Understanding INNER join in detail

  • jpellman (7/8/2008)


    Please read your work before publishing content. English is America's language - God bless America!!!

    And this site is used internationally by many others than just us American's. We need to be tolerant of others for whom American English is a second language.

    😎

  • orrego.cesar (7/8/2008)


    I have a big question (I guess that is big only for me), but... 'what is the real advantage of INNER JOIN??? why not to use WHERE condition to join tables or to do al the combinations that you did in your article???'

    Thanks a lot.

    (PS: anybody knows if the 'diferences' are the same in al DBMS's???)

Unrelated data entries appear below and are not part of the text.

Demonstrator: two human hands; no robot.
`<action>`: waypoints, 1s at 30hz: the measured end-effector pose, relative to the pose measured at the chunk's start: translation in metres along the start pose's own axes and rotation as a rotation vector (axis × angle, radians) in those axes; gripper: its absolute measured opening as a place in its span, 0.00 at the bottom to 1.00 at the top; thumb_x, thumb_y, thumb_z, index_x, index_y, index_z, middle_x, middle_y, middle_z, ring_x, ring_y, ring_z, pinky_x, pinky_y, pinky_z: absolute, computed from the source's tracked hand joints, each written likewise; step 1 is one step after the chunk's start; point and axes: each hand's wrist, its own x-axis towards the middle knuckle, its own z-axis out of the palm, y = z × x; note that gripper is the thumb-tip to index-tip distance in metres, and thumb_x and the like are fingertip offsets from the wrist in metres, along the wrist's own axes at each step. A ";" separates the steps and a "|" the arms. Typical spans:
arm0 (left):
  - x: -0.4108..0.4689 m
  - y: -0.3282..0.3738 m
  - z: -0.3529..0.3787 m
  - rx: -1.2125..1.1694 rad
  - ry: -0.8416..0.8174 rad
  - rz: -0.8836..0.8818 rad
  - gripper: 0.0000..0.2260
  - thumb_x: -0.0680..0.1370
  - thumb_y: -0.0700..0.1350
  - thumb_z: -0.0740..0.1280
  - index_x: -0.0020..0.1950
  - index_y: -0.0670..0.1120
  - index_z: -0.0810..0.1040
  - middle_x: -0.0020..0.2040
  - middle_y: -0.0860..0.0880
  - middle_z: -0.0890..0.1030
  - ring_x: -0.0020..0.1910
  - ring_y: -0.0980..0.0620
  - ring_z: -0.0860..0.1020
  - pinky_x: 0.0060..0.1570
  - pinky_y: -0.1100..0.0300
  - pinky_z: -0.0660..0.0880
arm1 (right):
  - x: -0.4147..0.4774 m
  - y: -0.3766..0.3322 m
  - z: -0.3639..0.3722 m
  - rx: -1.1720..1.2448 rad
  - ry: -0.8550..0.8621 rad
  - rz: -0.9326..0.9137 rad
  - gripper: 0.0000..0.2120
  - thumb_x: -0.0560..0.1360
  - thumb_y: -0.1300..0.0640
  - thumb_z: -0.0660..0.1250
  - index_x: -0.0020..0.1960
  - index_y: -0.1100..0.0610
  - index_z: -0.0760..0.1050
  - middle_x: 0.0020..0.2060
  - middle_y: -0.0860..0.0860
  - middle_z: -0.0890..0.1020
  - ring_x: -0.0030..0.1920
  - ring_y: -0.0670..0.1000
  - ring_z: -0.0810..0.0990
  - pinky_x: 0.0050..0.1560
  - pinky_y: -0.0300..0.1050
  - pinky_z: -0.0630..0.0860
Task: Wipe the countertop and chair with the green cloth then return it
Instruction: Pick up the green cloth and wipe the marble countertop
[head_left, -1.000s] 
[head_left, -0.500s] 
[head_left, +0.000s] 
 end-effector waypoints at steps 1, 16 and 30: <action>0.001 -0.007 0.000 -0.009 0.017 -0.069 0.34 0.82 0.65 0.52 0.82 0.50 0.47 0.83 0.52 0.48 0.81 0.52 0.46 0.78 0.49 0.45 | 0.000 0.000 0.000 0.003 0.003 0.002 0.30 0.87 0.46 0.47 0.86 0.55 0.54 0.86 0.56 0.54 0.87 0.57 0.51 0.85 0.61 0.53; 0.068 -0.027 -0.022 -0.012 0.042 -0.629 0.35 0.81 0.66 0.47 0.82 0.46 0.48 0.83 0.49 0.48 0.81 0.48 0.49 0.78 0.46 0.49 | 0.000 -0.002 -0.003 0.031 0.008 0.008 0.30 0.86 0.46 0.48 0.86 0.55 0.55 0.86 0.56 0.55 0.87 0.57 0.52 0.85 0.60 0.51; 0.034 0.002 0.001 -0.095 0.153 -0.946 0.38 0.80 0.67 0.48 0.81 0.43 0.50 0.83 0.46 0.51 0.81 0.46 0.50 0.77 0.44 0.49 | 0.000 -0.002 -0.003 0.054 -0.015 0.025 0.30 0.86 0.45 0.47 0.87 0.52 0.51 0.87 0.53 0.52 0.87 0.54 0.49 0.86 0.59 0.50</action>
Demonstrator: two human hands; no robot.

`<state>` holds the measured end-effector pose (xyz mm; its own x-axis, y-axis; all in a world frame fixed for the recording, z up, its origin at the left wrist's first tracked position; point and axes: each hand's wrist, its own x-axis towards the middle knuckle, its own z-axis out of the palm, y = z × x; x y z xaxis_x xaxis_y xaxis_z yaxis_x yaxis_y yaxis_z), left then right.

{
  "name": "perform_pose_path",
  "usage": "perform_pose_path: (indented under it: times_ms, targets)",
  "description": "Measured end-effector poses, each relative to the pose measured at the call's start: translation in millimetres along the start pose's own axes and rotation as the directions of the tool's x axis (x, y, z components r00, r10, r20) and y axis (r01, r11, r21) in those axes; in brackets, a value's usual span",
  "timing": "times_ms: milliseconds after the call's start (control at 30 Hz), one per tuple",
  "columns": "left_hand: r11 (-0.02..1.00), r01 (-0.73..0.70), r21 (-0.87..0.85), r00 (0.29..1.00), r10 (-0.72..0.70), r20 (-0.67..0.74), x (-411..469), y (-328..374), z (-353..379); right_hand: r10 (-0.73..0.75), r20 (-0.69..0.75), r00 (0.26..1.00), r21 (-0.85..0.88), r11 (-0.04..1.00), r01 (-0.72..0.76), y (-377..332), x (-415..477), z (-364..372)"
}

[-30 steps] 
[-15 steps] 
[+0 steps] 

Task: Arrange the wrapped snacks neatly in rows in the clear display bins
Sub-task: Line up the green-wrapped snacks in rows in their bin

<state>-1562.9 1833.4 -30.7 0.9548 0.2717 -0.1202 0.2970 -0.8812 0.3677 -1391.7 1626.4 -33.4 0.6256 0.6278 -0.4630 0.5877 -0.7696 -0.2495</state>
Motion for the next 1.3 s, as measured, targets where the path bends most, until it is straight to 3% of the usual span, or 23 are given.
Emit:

    The ANSI standard is to do complete the table joins in the from clause and filter your result sets in the where clasue. As this is how I started learning SQL, it just seems cleaner to me. I easily identify the criteria for joining the tables from the criteria of the filters. When both are included in the where clause, I find it to be less clear, IMHO.

    😎

  • jim.powers (7/8/2008)


    orrego.cesar (7/8/2008)


    I have a big question (I guess that is big only for me), but... 'what is the real advantage of INNER JOIN??? why not to use WHERE condition to join tables or to do al the combinations that you did in your article???'

    Thanks a lot.

    (PS: anybody knows if the 'diferences' are the same in al DBMS's???)

    To understand this, you need to understand the order in which the statement is processed. The FROM clause is processed first. SQL Server (or any RDBMS for that matter) starts with this statement to limit the amount of data returned in the query. From what I have read, I believe you'll find that using INNER JOIN rather than joining in the WHERE clause will be a substantial performance boost since you have already limited the data set before it starts to pull the actual data. This is especially critical when joining multiple tables as it limits the amount of data the query engine has to process when it gets to the WHERE statement.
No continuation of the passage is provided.